Data modeling techniques for modern data warehouse

Data modeling techniques for modern data warehouses

on Apr 08, 2025

I remember the first time I showed a business user “under the hood” of the dbt project for our organization:

Them: “Wow! There are so many models and there’s so much work here; I would have never known that because of how intuitive the data is to use in Looker.”

Me: “😅😅...I know”

These data models formed the heart of analytics at our organization—powered every single dashboard in our BI tool— and the majority of business users at that time thought we conducted magic behind the scenes to get the data in the proper state. The validation of the work and energy that went into those data models from my colleagues who depended on that data was gratifying.

What is data modeling?

Despite how it may appear, data modeling isn't some fantastical process made up of *waves hands airily* magic 🪄. Formally, it’s the process data practitioners use to make raw data into meaningful business entities in their data warehouse.

There’s a lot of SQL (and pointedly not magic) involved during the transformation process. Data teams rely on tried and true techniques to create predictable and scalable data models.

Data modeling shapes raw data into the story of a business and, establishes a repeatable process that can help create consistency in a data warehouse: how schemas and tables are structured, models are named, and relationships are constructed.
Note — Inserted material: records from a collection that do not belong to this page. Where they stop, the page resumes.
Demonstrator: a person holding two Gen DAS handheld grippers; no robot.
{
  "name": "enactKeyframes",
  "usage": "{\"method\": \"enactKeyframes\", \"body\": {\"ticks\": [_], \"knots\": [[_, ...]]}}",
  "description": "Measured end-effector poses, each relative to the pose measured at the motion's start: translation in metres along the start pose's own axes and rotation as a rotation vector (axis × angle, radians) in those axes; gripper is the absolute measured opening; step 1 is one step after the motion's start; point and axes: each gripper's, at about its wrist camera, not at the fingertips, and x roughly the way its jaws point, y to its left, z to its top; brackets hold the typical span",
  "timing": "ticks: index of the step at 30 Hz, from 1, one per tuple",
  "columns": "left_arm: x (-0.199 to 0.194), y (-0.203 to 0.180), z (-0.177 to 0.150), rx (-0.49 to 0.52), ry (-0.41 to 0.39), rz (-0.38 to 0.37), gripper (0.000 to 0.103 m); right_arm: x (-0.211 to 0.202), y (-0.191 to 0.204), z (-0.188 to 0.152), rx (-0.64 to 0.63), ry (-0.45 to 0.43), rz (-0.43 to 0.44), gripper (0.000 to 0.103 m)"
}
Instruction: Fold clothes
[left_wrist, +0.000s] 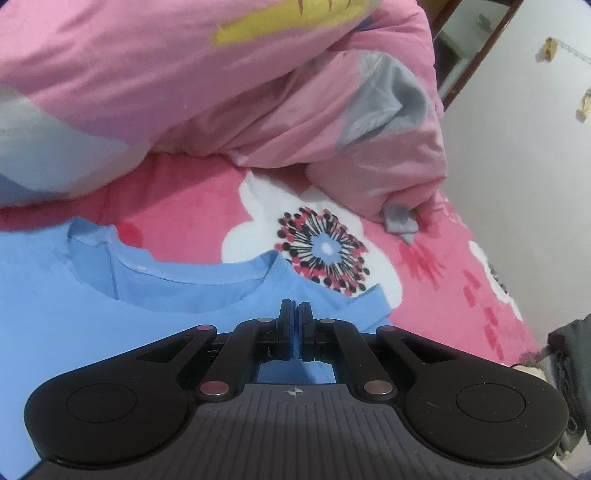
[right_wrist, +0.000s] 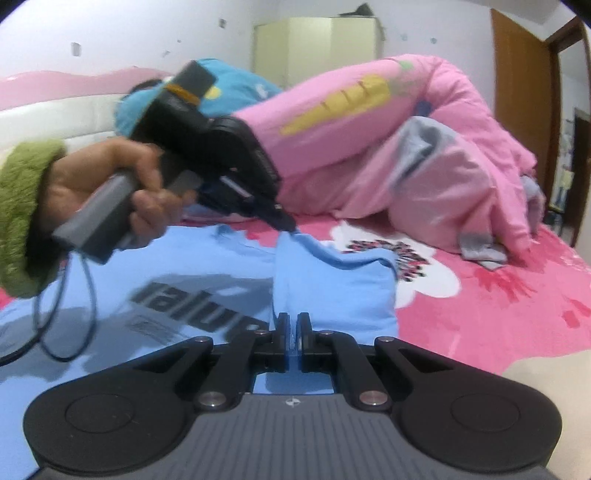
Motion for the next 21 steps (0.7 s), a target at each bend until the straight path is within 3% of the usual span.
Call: {"method": "enactKeyframes", "body": {"ticks": [6,9,11,13,17,21], "knots": [[0.013,0.003,-0.01,0.067,0.059,0.107,0.0,0.019,0.001,-0.008,0.032,0.09,0.038,0.004],[0.017,0.004,-0.017,0.129,0.079,0.179,0.0,0.033,-0.002,-0.015,0.071,0.17,0.073,0.012],[0.016,0.006,-0.02,0.169,0.085,0.223,0.0,0.028,-0.004,-0.013,0.074,0.157,0.085,0.028],[0.011,0.008,-0.022,0.193,0.088,0.253,0.001,0.015,-0.009,-0.009,0.085,0.108,0.086,0.034],[-0.003,0.012,-0.022,0.216,0.079,0.293,0.003,-0.004,-0.028,-0.003,0.132,0.025,-0.002,0.035],[-0.011,0.008,-0.02,0.235,0.058,0.317,0.014,0.002,-0.045,-0.008,0.163,0.047,-0.088,0.035]]}}
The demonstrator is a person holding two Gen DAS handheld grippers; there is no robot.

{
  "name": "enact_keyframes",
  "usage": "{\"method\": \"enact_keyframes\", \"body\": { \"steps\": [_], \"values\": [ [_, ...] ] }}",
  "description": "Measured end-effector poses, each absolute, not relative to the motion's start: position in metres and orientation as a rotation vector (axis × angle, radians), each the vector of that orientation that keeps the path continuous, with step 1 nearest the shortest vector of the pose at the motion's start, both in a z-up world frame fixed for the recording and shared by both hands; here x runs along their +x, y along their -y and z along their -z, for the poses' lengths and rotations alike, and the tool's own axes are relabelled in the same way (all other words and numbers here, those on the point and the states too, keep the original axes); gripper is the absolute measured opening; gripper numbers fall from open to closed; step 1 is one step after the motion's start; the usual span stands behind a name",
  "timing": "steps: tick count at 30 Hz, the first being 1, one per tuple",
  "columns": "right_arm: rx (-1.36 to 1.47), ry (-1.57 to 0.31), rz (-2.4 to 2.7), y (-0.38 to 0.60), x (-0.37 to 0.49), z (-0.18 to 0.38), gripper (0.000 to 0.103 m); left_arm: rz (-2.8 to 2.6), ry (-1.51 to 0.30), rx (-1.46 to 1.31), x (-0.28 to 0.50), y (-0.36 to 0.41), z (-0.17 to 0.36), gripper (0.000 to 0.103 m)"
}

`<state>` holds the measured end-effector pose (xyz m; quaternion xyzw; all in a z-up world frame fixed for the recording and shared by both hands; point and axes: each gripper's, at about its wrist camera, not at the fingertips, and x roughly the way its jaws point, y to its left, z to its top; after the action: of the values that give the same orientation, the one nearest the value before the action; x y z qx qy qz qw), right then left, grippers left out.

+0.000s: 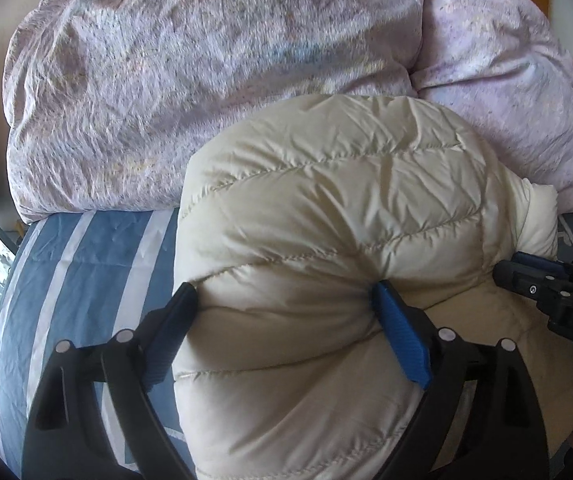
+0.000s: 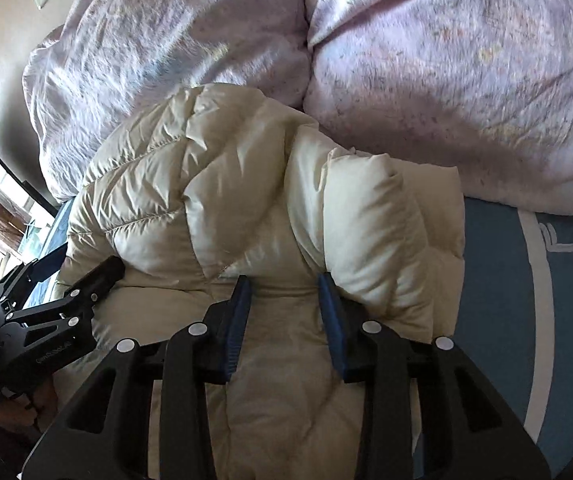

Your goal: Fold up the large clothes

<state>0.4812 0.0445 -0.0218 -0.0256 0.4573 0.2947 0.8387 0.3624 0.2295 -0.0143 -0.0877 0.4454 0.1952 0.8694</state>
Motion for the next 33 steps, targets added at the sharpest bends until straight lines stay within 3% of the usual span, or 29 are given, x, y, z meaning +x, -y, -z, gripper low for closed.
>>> {"method": "enact_keyframes", "body": {
  "steps": [23, 33],
  "values": [
    [-0.018, -0.913, -0.633, -0.04, 0.486, 0.06, 0.036, -0.421, -0.952, -0.202, 0.374, -0.245, 0.059, 0.101],
    [0.083, -0.824, -0.608, -0.017, 0.49, 0.025, 0.036, -0.421, -0.955, -0.196, 0.376, -0.245, 0.059, 0.101]
  ]
}}
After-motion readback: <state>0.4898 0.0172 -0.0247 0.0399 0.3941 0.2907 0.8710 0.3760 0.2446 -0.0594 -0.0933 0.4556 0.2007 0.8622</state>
At the end of the day, a solid data modeling process will produce a data warehouse that's navigable and intuitive, with data models that represent the needs of the business.

Data modeling techniques

Data modeling…the perfect balance between art and science, chaos and structure, and pain and joy 😂. At the end of the day, there are many ways to model your data and get it in a place that’s best suited for your business needs. Your downstream use cases, data warehouse, raw source data, and the skills of your data team will all help determine which data modeling approach is most appropriate for your business.

This page is going to cover some of the most common types of data modeling techniques we see used by modern analytics teams (relational, dimensional, entity-relationship, and data vault models), what they are at a high level, and how to unpack which one is most appropriate for your organization.

Relational model

A relational data model is a broad way to represent data and their relationships to other data. In a simple relational model, data is stored in a tabular format (think rows and columns) and connects to other tables via foreign keys.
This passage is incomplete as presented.